Mas o que está em dúvida é se o governo usará esse espaço para fomentar novamente o crescimento. O imposto uniforme da Liga beneficiaria principalmente os mais ricos, que têm pouca propensão a gastar, e agravaria as queixas de desigualdade. E, dadas as suas graves implicações fiscais, o RMU proposto pelo M5S provocaria uma reacção acentuada dos mercados financeiros.
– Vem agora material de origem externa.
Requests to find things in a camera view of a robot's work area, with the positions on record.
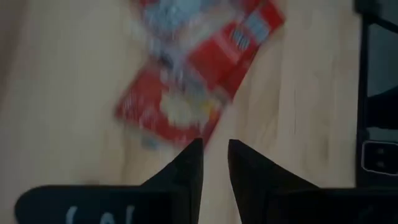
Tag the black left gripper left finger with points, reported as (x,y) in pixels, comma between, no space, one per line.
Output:
(174,199)

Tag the black metal frame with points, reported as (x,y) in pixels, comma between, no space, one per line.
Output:
(362,93)

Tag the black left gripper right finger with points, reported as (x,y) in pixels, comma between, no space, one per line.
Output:
(264,193)

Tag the red popcorn bag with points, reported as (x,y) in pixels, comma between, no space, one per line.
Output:
(224,59)
(149,102)

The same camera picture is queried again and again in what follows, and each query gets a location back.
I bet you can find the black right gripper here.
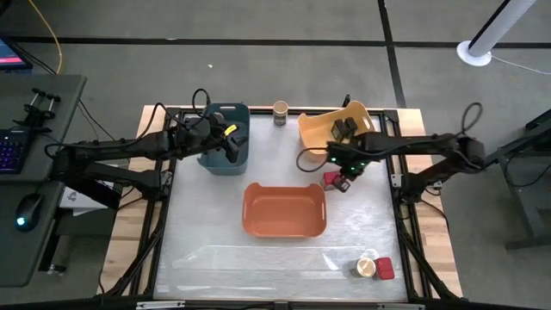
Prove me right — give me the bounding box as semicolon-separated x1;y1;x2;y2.
325;141;375;194

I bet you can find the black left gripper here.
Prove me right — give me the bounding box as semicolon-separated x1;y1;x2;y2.
183;112;250;164

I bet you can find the red cap spice bottle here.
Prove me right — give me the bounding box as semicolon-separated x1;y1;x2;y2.
372;257;396;282
320;170;342;192

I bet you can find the teal plastic bin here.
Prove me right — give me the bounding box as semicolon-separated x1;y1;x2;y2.
196;102;251;177

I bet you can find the wooden lid spice jar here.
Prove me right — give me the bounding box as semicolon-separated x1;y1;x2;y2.
272;100;289;127
349;257;378;280

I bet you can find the yellow plastic bin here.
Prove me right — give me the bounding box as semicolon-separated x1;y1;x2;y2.
297;100;377;164

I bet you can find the orange plastic bin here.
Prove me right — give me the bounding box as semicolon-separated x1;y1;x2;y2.
241;182;328;239

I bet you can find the clear plastic table cover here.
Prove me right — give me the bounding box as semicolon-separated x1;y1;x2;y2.
153;112;409;301

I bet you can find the white box with logo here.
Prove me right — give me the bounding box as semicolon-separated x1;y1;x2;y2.
59;184;122;217

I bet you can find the white tower fan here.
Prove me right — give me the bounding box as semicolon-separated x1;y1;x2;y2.
455;0;539;68

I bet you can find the dark metal stand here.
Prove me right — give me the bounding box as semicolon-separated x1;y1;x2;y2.
494;107;551;251

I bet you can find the dark grey desk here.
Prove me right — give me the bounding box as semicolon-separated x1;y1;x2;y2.
0;73;88;288

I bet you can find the black desk clamp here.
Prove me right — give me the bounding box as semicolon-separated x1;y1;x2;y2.
12;88;62;130

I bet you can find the black desk leg with caster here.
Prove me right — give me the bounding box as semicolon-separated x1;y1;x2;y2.
37;210;74;276

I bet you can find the black computer mouse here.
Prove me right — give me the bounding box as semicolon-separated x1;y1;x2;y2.
15;193;45;233

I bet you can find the backlit black keyboard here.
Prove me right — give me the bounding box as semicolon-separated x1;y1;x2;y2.
0;127;28;176

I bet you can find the desk monitor screen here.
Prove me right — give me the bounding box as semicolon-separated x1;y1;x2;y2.
0;37;34;72

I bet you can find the black metal table frame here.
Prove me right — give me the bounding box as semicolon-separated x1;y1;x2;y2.
96;95;464;303

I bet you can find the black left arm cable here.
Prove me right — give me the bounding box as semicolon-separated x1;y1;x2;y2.
144;88;213;140

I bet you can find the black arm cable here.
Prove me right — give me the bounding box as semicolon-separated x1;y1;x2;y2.
461;102;484;137
144;88;213;140

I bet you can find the silver metal bracket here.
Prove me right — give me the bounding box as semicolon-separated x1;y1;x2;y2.
377;303;426;310
135;301;186;310

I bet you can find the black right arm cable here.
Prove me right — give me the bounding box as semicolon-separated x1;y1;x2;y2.
461;102;484;137

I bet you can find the thin black desk cable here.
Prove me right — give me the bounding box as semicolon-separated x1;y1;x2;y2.
77;99;120;143

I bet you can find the yellow cable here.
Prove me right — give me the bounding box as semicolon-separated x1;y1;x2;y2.
27;0;64;75

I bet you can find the white fan cable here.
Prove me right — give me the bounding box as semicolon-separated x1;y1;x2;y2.
490;54;551;77

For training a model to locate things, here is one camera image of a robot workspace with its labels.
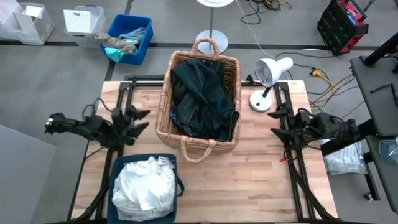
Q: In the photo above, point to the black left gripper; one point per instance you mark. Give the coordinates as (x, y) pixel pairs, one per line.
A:
(119, 127)

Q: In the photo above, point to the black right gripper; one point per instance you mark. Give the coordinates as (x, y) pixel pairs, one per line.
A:
(298, 129)

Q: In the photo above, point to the blue plaid garment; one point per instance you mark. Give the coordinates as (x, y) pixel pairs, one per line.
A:
(183, 123)

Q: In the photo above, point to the black garment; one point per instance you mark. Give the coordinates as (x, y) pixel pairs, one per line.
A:
(228, 126)

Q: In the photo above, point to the dark blue jeans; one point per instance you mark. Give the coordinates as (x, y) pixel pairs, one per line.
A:
(199, 93)

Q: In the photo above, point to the white knit garment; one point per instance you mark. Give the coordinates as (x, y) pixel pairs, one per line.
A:
(136, 202)

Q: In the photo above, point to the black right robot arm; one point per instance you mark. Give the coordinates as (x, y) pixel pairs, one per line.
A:
(335, 127)

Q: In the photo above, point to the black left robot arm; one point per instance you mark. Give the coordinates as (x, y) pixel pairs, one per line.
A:
(84, 127)

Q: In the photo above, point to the small red tag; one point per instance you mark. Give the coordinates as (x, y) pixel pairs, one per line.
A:
(284, 160)

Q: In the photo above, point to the white desk lamp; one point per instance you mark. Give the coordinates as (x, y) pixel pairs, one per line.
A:
(273, 70)

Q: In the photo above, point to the yellow power splitter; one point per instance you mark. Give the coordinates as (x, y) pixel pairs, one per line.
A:
(316, 73)

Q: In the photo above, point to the navy and white fabric bin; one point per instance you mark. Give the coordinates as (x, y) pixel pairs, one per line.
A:
(111, 177)

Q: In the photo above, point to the teal garment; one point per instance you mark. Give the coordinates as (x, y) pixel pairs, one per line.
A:
(113, 54)

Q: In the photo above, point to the clear plastic bag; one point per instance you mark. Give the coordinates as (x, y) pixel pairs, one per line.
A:
(345, 158)

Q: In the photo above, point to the tan garment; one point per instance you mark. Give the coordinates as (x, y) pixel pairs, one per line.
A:
(116, 43)

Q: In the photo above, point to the light blue garment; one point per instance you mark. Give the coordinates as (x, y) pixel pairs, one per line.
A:
(135, 34)

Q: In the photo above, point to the grey side desk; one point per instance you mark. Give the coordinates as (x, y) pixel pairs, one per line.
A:
(373, 102)

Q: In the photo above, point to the black desk stand beam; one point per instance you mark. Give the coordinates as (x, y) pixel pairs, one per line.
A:
(370, 168)

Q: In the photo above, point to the blue plastic bin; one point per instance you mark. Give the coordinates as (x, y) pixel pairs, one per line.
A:
(130, 21)

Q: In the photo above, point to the black pen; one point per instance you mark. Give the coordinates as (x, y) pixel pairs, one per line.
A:
(381, 88)

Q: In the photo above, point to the small clear plastic bin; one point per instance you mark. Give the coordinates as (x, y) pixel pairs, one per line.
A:
(98, 18)

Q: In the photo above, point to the pale blue round object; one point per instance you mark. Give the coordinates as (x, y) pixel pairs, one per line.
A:
(390, 152)

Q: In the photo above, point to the red and black tool box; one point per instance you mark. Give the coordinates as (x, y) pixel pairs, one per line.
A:
(339, 28)

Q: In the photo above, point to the white flat box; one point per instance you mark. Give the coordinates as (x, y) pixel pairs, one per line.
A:
(77, 21)

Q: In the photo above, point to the low grey desk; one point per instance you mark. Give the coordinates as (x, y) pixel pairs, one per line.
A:
(385, 183)

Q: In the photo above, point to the black slanted stand pole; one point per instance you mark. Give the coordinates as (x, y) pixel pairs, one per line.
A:
(381, 49)

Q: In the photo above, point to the grey board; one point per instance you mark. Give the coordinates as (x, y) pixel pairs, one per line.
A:
(21, 174)

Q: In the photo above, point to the large clear plastic bin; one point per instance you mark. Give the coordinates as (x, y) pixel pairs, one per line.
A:
(46, 28)

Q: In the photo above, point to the white cardboard box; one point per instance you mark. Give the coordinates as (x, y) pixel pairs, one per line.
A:
(25, 23)

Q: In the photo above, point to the black metal table frame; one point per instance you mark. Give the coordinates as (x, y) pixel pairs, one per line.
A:
(298, 186)

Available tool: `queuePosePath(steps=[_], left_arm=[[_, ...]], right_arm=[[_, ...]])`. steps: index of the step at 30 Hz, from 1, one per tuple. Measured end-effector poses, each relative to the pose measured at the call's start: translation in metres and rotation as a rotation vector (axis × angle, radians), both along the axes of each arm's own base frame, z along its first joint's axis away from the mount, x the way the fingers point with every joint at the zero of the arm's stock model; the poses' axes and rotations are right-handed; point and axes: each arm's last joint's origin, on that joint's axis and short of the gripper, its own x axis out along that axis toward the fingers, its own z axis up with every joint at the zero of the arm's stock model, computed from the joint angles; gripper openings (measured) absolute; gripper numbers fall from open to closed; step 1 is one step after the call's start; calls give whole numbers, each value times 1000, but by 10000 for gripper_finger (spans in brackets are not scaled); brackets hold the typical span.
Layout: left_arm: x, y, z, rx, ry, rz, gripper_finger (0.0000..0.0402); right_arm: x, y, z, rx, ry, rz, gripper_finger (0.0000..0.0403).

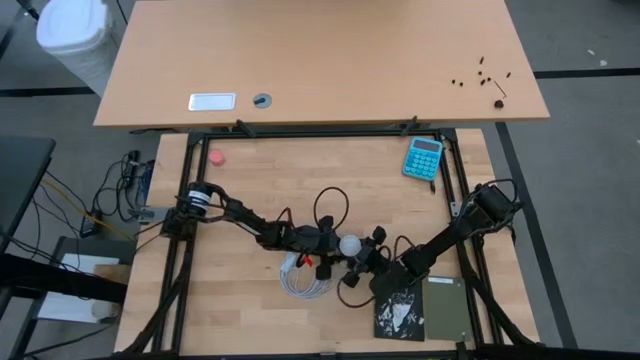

Uma melhor abordagem seria reduzir os impostos sobre os salários e a segurança social, reduzindo desse modo a terceira maior carga fiscal da OCDE. Isto deveria agradar aos votantes no M5S, que receberiam melhores pacotes salariais. Na medida em que os beneficiários gastassem o rendimento adicional, os cortes fiscais estimulariam a procura e o crescimento.

Mas estas reformas também promovem o lado da oferta, porque reduzem o custo do trabalho, e ao melhorarem o emprego também facilitam a transmissão de competências que melhorem a produtividade. Também deverão ser bem recebidas pela Liga, na medida em que os empresários que apoiam o líder do partido, Matteo Salvini, beneficiariam com a redução de custos e o aumento da competitividade.

A Comissão Europeia permitirá que o governo italiano exceda a meta estipulada para o seu défice orçamental? A Comissão está preocupada, como sempre, em criar um precedente perigoso. Mas deveria perceber que se contrariar todas as decisões do novo governo poderá apenas aumentar a intransigência das autoridades italianas. Se a alternativa a um défice orçamental um pouco maior, juntamente com reformas no lado da oferta, for um orçamento destrutivo, um conflito aberto com a UE, e uma enorme fuga de capitais, então a Comissão deveria pensar duas vezes.

A perspectiva das instituições da UE em Bruxelas é que, depois de ser penalizado pela Comissão e pelos mercados financeiros, o novo governo de Itália alterará o seu rumo, abandonando as suas ambições fiscais para evitar a catástrofe. Mas a perspectiva em Roma é que o novo governo tem os eleitores do seu lado, e que a Itália é grande demais para falir, e por isso quem deverá ceder será a Comissão e os outros estados-membros.

Na América existe um nome para esta situação: é um jogo de cobardia (NdT: no original, “game of chicken”). Dois carros avançam em direcção um ao outro, na velocidade máxima; o condutor que se desviar primeiro é o cobarde. Este é um jogo que nem sempre termina da melhor maneira.

Barry Eichengreen

Barry Eichengreen é professor de Economia na Universidade da Califórnia, Berkeley; Pitt Professor de História e Instituições da Universidade de Cambridge American; e ex-conselheiro sénior de políticas do Fundo Monetário Internacional. Seu último livro é Hall of Mirrors: A Grande Depressão, a grande recessão, e os usos - e abusos - de História.